Location
- Chishtian, Hasilpur, Rahim Yar Khan, Rajanpur, Dera Ghazi Khan, Mianwali, Attock and Vehari, Mankera, Taunsa 33°43′15.99″N 73°2′0.38″E﻿ / ﻿33.7211083°N 73.0334389°E

Information
- Type: Public
- Established: 2010
- Chairman: Chief Minister of Punjab
- Mascot: Daanians
- Affiliations: BISE of the Punjab
- Website: daanishschools.punjab.gov.pk

= Daanish Schools =

Public school in Pakistan

Daanish Schools are free education schools for underprivileged children in the Punjab.

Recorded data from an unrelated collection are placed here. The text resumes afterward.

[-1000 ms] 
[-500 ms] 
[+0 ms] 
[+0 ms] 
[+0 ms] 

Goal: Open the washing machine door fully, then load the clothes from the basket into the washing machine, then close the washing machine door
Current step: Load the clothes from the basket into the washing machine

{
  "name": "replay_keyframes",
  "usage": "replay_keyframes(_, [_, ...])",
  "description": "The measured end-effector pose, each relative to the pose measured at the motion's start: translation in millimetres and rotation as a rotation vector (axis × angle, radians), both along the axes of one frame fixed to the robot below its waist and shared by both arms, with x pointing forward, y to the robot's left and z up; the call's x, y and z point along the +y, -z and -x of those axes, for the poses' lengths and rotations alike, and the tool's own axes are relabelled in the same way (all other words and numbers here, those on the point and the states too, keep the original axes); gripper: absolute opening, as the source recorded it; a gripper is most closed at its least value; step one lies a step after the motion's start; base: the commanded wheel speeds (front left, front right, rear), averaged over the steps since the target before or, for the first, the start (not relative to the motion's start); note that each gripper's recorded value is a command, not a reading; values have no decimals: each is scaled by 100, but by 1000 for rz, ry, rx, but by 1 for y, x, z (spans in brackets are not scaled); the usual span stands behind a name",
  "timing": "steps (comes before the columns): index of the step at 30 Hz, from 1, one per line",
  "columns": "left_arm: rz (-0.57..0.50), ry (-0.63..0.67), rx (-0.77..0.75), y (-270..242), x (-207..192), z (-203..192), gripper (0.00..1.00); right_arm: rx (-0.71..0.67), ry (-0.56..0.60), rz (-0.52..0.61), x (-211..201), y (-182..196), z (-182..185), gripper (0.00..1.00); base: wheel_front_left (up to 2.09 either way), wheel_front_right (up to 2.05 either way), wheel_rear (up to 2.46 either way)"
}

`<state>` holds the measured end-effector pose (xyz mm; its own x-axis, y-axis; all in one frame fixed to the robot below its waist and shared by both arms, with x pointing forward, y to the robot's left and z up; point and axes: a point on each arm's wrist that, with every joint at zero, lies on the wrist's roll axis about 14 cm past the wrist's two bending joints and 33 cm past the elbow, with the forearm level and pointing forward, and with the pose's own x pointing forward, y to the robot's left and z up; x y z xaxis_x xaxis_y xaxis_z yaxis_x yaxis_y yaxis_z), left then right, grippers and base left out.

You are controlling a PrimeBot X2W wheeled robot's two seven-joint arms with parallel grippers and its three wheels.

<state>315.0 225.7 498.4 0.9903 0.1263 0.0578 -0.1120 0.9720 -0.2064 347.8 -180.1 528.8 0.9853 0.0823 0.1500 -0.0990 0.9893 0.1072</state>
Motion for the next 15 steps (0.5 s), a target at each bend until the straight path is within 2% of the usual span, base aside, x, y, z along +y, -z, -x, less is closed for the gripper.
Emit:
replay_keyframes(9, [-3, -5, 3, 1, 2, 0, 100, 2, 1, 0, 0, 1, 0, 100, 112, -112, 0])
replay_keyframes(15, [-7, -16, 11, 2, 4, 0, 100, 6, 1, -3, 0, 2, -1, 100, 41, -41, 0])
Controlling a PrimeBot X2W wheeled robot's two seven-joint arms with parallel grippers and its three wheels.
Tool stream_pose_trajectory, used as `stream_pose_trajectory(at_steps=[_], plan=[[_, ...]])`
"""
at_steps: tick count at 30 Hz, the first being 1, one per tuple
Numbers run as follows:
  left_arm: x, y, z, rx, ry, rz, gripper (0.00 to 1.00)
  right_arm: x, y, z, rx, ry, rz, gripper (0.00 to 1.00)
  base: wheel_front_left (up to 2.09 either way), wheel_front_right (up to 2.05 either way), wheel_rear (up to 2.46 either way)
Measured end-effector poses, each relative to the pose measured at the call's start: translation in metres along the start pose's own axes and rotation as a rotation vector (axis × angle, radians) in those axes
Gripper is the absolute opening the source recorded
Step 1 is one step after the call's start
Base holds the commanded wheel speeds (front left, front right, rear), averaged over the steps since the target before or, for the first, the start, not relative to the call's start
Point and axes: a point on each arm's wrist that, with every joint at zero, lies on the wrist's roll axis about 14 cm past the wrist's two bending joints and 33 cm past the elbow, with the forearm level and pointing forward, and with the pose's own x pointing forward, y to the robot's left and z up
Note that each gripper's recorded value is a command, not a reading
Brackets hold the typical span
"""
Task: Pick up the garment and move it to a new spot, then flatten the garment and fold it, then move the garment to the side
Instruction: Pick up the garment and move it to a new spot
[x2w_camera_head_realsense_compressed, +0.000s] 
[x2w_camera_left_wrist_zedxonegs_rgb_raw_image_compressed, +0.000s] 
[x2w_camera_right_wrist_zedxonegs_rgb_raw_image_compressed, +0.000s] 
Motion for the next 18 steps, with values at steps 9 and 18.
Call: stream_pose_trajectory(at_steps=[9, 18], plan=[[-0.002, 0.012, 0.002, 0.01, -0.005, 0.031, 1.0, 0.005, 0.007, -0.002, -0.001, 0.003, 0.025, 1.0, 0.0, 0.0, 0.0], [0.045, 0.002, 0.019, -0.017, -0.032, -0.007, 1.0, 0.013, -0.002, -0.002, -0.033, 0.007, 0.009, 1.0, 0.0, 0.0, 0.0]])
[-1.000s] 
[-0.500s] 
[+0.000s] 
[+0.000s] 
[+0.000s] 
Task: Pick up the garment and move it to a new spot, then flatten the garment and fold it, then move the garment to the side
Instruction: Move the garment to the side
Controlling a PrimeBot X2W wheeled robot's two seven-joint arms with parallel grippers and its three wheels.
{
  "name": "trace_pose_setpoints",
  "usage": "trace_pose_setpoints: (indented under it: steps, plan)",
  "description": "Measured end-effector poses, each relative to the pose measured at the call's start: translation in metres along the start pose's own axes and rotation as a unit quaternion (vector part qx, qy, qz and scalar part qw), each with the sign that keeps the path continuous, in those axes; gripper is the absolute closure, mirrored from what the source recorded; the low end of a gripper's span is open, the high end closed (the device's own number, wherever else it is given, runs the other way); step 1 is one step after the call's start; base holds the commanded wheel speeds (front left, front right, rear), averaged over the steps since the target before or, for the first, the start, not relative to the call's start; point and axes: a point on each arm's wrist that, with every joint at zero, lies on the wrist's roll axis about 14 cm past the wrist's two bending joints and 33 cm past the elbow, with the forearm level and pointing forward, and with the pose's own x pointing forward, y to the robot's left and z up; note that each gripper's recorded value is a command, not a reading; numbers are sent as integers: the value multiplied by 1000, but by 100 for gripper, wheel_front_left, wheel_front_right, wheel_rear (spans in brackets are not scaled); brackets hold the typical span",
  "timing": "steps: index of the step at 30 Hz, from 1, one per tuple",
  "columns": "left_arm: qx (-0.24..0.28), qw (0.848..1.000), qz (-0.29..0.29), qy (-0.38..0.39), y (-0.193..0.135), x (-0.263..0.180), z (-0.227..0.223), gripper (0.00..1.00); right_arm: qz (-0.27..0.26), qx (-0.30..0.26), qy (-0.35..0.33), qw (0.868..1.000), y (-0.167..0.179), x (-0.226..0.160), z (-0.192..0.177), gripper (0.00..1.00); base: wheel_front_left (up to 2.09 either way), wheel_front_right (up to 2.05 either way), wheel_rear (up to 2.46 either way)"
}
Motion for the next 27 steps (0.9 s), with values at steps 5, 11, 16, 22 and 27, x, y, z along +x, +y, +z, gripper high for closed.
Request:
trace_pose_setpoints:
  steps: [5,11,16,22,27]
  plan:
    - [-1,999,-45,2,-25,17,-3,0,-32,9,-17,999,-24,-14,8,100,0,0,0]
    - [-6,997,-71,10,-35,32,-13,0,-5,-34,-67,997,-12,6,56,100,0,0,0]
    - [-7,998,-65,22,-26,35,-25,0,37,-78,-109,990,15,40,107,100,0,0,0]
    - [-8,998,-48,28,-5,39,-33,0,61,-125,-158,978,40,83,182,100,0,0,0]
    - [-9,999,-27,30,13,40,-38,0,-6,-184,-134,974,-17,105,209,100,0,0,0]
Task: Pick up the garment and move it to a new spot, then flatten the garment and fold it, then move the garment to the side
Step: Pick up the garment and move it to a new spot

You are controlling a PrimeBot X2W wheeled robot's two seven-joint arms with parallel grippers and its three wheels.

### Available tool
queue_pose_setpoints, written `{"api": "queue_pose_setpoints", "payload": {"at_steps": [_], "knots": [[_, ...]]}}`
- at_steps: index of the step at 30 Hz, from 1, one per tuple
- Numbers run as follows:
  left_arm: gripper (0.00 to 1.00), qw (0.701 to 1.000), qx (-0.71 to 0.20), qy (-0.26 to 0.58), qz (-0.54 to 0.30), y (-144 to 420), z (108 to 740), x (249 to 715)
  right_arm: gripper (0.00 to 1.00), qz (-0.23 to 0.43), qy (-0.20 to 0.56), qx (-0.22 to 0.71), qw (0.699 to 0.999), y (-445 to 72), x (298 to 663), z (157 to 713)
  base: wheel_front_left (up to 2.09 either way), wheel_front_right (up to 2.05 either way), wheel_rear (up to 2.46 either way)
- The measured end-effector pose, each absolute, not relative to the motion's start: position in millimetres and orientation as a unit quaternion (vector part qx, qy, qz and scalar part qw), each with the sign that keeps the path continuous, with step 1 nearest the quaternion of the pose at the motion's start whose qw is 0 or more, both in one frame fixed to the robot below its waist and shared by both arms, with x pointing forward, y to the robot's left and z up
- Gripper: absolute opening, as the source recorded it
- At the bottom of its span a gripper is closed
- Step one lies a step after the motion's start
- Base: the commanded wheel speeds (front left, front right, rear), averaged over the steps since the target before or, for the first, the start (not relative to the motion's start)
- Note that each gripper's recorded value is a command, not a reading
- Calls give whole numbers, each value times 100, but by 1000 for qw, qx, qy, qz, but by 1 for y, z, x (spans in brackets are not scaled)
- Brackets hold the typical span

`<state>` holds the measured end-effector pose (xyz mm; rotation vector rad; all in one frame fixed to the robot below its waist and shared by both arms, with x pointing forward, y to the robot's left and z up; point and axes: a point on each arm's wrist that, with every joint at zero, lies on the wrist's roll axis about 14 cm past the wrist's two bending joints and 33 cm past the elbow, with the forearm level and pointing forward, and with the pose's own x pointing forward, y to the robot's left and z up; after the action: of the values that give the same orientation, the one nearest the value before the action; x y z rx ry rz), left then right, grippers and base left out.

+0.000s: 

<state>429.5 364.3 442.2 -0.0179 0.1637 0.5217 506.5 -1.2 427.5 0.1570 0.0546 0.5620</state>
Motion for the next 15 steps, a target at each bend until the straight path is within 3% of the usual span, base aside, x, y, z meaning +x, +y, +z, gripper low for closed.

Described as the brainchild of Shehbaz Sharif when he was the Chief Minister of Punjab, the schools admit 110 students annually in which 10 fee-paying students can also take admission out of total 110 students and the remaining 100 are admitted on merit and are offered free of cost education. The project of these schools was started in 2010. Students study in 20 daanish schools (10 for boys and 10 for girls).
The school administration runs on the basis of an act uniquely established for these schools called The Daanish School Act passed by Provincial Assembly of the Punjab.

== Locations ==

Daanish schools are located at Chishtian, Hasilpur, Rahim Yar Khan, Mianwali, Rajanpur, Dera Ghazi Khan, Attock Vehari, Tandlianwala Faisalabad and Sialkot

==Area==

Daanish School Rahim Yar khan is spread across 115 acres.
Daanish School Hasilpur is spread across 400 acres.
Daanish School Chishtian has an area of 514 acres.
Daanish School Dera Ghazi Khan has area of 169 acres 4 canal.
Daanish School Vehari has 175 acres.